_Description of the task_.
Retype, word for word, every line from the one holding "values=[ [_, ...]" through the one holding "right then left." in the entries below, both included, and only those lines.

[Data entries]
• • • •

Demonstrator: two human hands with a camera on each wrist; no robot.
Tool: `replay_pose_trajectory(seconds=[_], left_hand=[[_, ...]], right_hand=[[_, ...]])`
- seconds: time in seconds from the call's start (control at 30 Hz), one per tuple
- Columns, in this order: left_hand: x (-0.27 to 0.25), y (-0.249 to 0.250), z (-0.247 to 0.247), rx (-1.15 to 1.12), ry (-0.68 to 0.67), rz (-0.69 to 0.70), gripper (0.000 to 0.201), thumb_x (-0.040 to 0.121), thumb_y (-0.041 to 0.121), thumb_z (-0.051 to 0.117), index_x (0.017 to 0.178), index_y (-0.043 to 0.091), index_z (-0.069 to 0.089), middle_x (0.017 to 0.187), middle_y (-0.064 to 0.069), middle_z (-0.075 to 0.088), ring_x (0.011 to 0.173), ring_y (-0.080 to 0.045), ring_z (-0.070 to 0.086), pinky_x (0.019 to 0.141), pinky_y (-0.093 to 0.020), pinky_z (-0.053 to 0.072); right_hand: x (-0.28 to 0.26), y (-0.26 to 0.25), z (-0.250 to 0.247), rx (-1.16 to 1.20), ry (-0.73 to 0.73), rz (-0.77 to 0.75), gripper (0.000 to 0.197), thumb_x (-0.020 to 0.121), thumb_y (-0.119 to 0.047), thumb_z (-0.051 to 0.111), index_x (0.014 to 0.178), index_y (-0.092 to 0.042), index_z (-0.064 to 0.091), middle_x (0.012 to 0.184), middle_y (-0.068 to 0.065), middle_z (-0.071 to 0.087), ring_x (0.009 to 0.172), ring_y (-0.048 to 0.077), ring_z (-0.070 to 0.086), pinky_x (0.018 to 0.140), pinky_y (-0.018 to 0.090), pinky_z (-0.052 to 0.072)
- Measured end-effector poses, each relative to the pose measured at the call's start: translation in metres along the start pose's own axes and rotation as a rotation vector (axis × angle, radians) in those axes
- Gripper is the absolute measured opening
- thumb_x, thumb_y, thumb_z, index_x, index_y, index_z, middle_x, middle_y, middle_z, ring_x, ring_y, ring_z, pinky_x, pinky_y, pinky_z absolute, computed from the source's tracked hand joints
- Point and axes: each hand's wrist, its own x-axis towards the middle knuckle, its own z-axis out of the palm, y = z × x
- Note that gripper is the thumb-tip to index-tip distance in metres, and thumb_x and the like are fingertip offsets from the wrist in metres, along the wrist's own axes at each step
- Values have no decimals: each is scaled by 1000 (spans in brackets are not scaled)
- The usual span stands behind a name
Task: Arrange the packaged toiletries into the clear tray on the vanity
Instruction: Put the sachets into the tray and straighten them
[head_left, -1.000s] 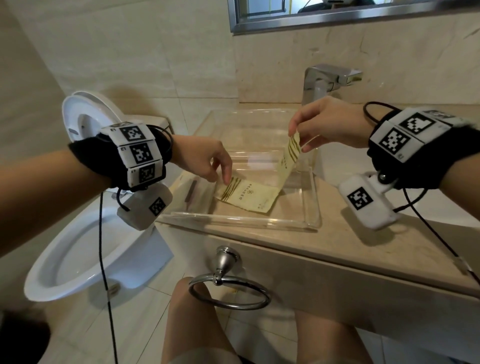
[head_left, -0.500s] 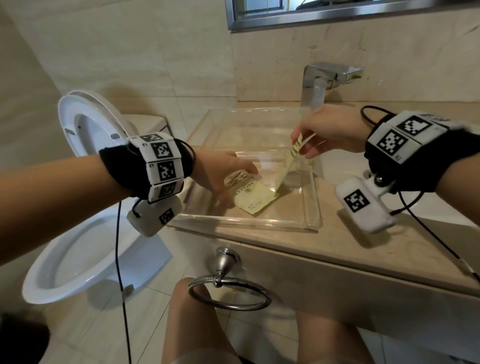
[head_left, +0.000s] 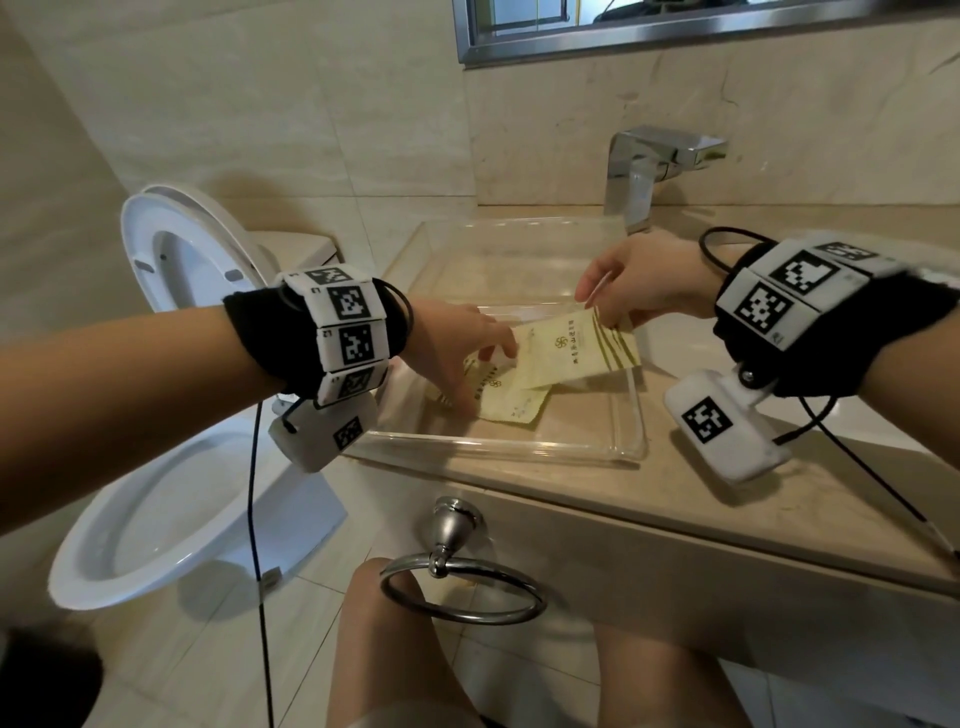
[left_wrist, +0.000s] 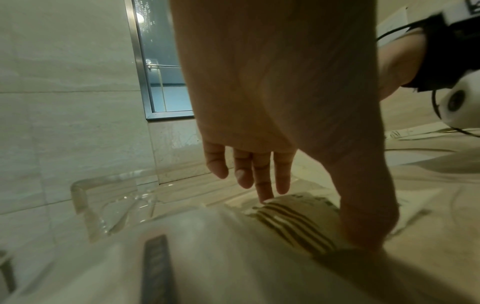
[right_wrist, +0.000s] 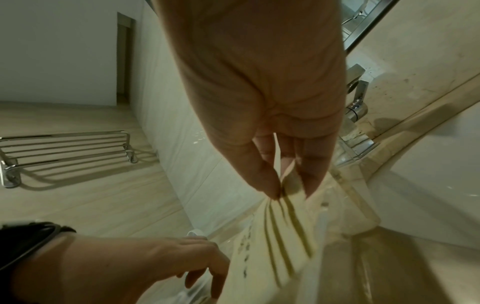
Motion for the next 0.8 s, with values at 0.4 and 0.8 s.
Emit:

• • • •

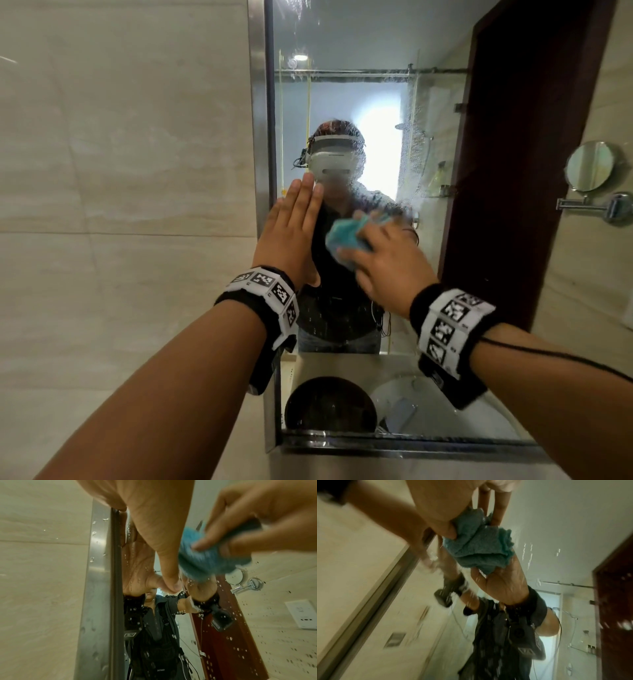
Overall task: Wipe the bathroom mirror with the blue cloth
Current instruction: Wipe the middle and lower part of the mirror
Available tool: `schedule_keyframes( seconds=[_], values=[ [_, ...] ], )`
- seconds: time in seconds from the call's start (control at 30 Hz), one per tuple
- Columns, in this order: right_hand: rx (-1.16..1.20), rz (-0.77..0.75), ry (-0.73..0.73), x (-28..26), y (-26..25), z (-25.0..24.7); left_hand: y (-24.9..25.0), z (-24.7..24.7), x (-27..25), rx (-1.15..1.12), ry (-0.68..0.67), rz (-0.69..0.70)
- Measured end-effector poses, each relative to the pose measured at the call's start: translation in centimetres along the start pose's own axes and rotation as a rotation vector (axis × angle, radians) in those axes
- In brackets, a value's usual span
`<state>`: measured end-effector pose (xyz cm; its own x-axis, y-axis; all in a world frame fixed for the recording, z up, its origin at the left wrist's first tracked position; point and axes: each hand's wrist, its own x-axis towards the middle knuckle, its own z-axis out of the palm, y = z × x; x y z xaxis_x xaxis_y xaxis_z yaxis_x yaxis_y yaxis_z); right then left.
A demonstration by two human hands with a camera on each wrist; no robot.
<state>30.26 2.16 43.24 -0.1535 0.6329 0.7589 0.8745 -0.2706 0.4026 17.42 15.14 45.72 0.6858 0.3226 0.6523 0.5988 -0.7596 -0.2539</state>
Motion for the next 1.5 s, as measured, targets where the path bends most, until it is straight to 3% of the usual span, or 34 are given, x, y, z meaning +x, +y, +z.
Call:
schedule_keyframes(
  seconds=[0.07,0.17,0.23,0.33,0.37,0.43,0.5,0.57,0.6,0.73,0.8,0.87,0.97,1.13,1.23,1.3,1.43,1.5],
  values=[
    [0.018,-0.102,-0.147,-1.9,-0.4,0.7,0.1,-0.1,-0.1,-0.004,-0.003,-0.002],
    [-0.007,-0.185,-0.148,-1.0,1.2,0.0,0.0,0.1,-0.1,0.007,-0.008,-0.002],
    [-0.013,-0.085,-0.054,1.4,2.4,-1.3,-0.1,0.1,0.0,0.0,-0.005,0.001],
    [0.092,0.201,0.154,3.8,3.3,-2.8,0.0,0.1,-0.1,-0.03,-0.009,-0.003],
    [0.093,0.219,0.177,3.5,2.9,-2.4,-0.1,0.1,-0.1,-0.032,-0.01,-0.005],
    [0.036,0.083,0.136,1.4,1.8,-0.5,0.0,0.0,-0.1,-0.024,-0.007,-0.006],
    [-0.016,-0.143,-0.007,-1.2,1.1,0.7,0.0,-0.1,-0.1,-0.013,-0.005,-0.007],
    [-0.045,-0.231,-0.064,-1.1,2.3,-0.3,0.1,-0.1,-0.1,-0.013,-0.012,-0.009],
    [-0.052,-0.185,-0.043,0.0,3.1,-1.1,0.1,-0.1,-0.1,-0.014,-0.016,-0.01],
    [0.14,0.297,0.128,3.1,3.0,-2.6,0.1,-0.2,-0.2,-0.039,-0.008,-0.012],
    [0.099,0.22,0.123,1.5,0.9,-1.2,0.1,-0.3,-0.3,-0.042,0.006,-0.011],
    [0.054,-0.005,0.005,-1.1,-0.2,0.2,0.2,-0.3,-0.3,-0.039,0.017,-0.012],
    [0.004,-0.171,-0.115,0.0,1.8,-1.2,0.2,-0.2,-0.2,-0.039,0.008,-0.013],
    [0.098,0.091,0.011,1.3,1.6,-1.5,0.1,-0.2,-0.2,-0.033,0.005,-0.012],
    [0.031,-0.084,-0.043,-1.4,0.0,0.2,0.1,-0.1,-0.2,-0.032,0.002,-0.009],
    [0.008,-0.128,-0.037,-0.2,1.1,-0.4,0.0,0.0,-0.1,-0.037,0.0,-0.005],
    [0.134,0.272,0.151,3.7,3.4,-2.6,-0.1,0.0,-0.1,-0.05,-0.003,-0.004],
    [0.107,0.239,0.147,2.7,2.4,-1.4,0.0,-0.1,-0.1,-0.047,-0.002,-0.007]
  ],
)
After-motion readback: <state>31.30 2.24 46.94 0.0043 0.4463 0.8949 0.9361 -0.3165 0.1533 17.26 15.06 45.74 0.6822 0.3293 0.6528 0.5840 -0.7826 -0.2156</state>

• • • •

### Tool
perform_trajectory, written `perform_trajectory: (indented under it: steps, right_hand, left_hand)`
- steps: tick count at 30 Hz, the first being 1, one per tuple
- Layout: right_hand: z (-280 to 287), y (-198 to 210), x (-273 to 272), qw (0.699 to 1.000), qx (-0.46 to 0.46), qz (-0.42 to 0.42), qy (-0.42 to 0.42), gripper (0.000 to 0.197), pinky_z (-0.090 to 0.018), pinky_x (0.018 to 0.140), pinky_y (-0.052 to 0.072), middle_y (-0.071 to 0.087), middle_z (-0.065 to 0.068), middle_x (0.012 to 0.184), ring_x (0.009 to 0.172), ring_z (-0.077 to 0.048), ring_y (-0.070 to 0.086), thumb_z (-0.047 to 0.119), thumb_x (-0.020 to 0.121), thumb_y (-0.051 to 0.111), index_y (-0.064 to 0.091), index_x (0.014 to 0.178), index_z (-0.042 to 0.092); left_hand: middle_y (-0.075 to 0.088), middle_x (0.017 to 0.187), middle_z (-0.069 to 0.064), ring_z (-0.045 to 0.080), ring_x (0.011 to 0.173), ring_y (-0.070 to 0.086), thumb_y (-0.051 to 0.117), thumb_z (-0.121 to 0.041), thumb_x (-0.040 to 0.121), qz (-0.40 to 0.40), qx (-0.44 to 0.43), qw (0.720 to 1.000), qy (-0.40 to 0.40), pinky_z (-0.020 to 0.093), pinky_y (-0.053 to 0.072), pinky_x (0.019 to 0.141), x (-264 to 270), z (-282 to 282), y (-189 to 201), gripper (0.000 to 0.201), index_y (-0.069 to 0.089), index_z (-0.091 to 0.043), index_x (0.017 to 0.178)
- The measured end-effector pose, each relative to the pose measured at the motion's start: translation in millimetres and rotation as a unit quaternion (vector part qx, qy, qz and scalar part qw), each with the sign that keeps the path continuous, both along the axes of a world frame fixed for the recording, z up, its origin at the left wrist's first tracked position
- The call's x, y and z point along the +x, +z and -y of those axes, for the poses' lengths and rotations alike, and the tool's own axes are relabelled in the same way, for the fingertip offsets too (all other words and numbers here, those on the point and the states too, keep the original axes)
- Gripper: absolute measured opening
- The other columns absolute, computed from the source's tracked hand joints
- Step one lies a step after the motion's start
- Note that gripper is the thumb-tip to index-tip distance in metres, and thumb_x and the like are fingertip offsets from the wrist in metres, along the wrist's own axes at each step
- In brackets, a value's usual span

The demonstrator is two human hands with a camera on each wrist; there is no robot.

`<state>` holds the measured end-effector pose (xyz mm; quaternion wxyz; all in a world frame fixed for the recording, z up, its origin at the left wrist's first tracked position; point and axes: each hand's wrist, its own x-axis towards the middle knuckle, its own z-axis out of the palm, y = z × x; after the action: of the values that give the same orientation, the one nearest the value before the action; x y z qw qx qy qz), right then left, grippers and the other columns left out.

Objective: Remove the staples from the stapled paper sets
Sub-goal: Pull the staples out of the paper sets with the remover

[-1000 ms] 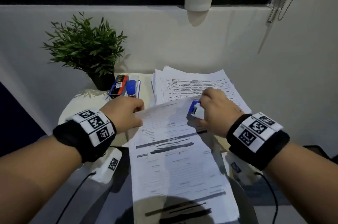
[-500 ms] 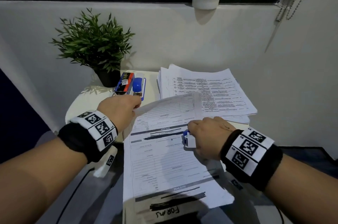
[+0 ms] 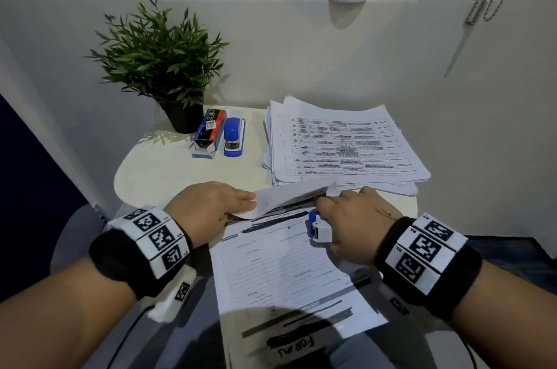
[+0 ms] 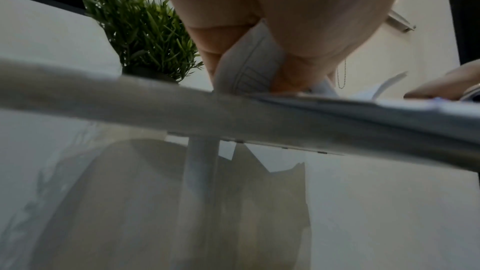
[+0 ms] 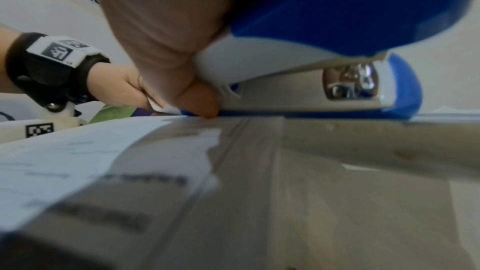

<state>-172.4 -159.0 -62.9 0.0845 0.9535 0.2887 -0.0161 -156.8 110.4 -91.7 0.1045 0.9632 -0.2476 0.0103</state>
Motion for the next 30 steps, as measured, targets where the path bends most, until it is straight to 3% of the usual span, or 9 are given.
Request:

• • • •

_Written answer_.
Available tool: `schedule_keyframes( seconds=[_], values=[ [_, ...] ], )`
- seconds: time in seconds from the call's start (control at 30 Hz), one per tuple
- Columns, in this order: right_hand: rx (-1.16..1.20), rz (-0.77..0.75), ry (-0.73..0.73), x (-28..26), y (-26..25), z (-25.0..24.7); left_hand: y (-24.9..25.0), z (-24.7..24.7), x (-27..25), rx (-1.15..1.12), ry (-0.68..0.67), rz (-0.69..0.70)
- Measured end-effector poses, each relative to the pose measured at the call's start: translation in centimetres along the start pose's own axes and rotation as a rotation vector (axis × angle, radians) in those axes
- In brackets, a value's usual span
`<state>`: measured end-effector pose (xyz cm; its own x-axis, y-axis; all in a world frame fixed for the recording, z up, its origin at the left wrist's first tracked position; point and axes: each hand's wrist, its own x-axis towards the middle knuckle, its own z-axis out of the palm, y = z × x; x y z xaxis_x xaxis_y xaxis_z yaxis_x yaxis_y yaxis_z); right then left.

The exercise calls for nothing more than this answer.